• [WORK TO COMPLETE]: Output all of the data exactly as it appears, but leave out any pictures it contains.

--*--

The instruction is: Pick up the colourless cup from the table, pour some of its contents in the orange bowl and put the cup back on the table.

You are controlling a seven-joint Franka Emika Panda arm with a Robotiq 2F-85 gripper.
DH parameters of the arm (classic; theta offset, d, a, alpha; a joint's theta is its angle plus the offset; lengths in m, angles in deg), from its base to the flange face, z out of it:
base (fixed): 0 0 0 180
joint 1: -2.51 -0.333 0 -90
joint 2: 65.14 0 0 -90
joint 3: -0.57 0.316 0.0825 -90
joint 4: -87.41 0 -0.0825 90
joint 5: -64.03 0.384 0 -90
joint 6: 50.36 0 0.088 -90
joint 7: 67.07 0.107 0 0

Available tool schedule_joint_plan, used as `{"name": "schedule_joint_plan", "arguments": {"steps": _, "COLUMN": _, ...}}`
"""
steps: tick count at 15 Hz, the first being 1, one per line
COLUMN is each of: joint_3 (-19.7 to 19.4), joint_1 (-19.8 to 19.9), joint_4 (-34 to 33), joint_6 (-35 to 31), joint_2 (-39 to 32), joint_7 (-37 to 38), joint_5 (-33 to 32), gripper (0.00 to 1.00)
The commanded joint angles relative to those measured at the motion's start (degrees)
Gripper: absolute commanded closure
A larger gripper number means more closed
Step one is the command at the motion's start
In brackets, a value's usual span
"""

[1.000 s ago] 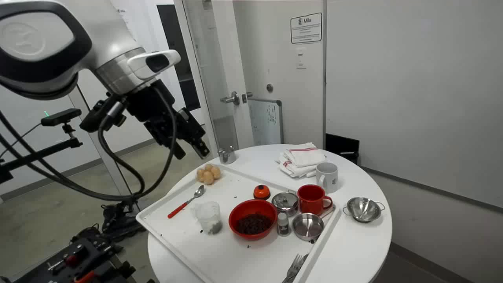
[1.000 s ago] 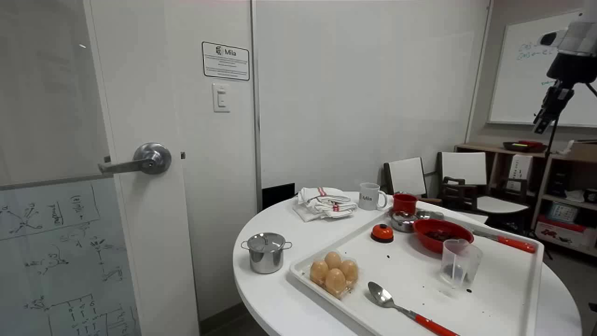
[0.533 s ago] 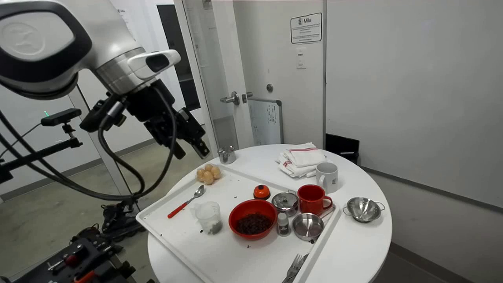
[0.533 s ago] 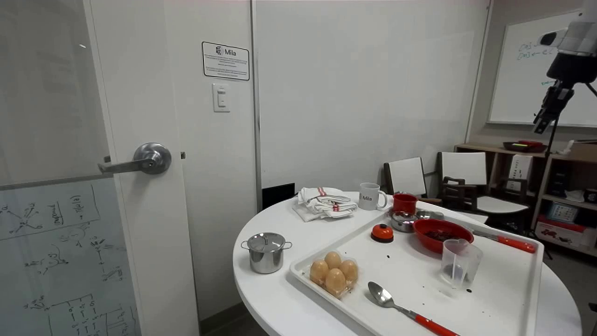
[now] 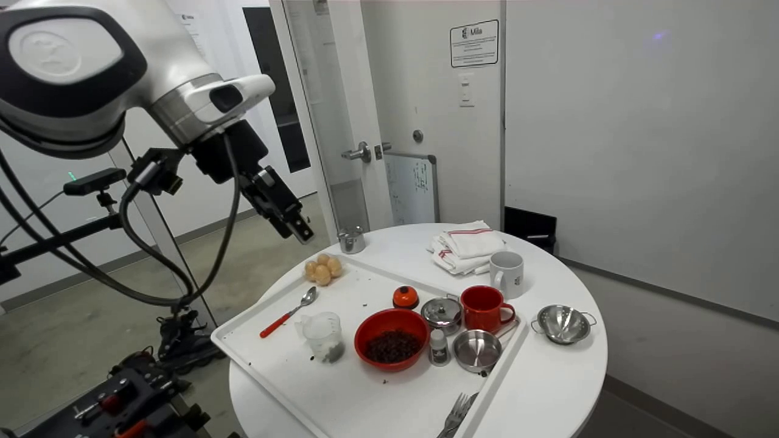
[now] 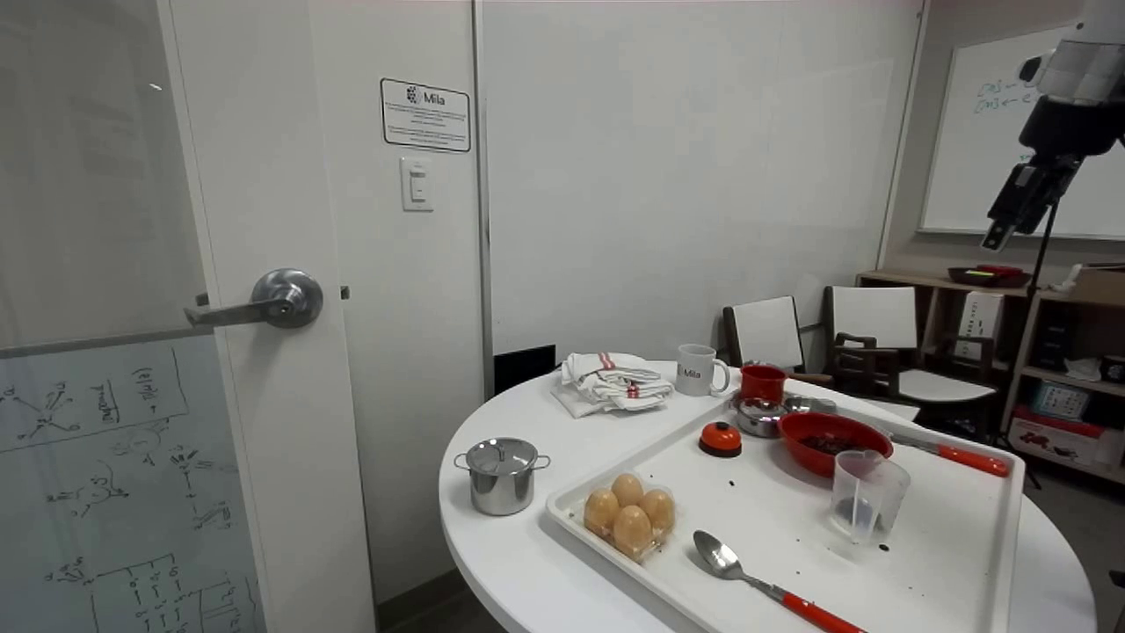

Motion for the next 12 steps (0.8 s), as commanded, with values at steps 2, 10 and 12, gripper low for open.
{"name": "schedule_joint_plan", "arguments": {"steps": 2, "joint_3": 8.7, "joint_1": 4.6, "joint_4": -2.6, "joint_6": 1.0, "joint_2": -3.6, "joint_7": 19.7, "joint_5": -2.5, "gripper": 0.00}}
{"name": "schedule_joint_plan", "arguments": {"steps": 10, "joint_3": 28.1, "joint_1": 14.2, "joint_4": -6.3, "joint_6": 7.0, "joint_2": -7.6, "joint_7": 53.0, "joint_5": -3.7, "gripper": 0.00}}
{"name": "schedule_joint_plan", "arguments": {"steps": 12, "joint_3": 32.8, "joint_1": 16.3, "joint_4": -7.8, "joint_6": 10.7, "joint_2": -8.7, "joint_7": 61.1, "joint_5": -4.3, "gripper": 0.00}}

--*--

• [EXERCISE ANSWER]:
The instruction is: Pick up the colourless cup from the table, pour some of its contents in the orange bowl and put the cup back on the table.

You are controlling a seven-joint Franka Emika Panda arm with a Robotiq 2F-85 gripper.
DH parameters of the arm (classic; theta offset, d, a, alpha; a joint's theta is its angle plus the offset; lengths in m, angles in deg), from its base to the flange face, z out of it:
base (fixed): 0 0 0 180
joint 1: -2.51 -0.333 0 -90
joint 2: 65.14 0 0 -90
joint 3: -0.57 0.316 0.0825 -90
joint 4: -87.41 0 -0.0825 90
joint 5: -64.03 0.384 0 -90
joint 6: 50.36 0 0.088 -90
joint 7: 67.07 0.107 0 0

Available tool schedule_joint_plan, used as `{"name": "schedule_joint_plan", "arguments": {"steps": _, "COLUMN": _, ...}}`
"""
steps: tick count at 15 Hz, the first being 1, one per line
COLUMN is each of: joint_3 (-19.7 to 19.4), joint_1 (-19.8 to 19.9), joint_4 (-34 to 33), joint_6 (-35 to 31), joint_2 (-39 to 32), joint_7 (-37 to 38), joint_5 (-33 to 32), gripper (0.00 to 1.00)
The commanded joint angles relative to those measured at the motion's start (degrees)
Gripper: absolute commanded closure
A larger gripper number means more closed
Step one is the command at the motion's start
In brackets, a value's usual span
"""

[1.000 s ago] 
[1.000 s ago] 
[0.533 s ago] 
[0.533 s ago] 
[now] 
[now] 

Motion for the next 12 steps (0.8 s), as commanded, with values at steps 2, 10 and 12, gripper low for open.
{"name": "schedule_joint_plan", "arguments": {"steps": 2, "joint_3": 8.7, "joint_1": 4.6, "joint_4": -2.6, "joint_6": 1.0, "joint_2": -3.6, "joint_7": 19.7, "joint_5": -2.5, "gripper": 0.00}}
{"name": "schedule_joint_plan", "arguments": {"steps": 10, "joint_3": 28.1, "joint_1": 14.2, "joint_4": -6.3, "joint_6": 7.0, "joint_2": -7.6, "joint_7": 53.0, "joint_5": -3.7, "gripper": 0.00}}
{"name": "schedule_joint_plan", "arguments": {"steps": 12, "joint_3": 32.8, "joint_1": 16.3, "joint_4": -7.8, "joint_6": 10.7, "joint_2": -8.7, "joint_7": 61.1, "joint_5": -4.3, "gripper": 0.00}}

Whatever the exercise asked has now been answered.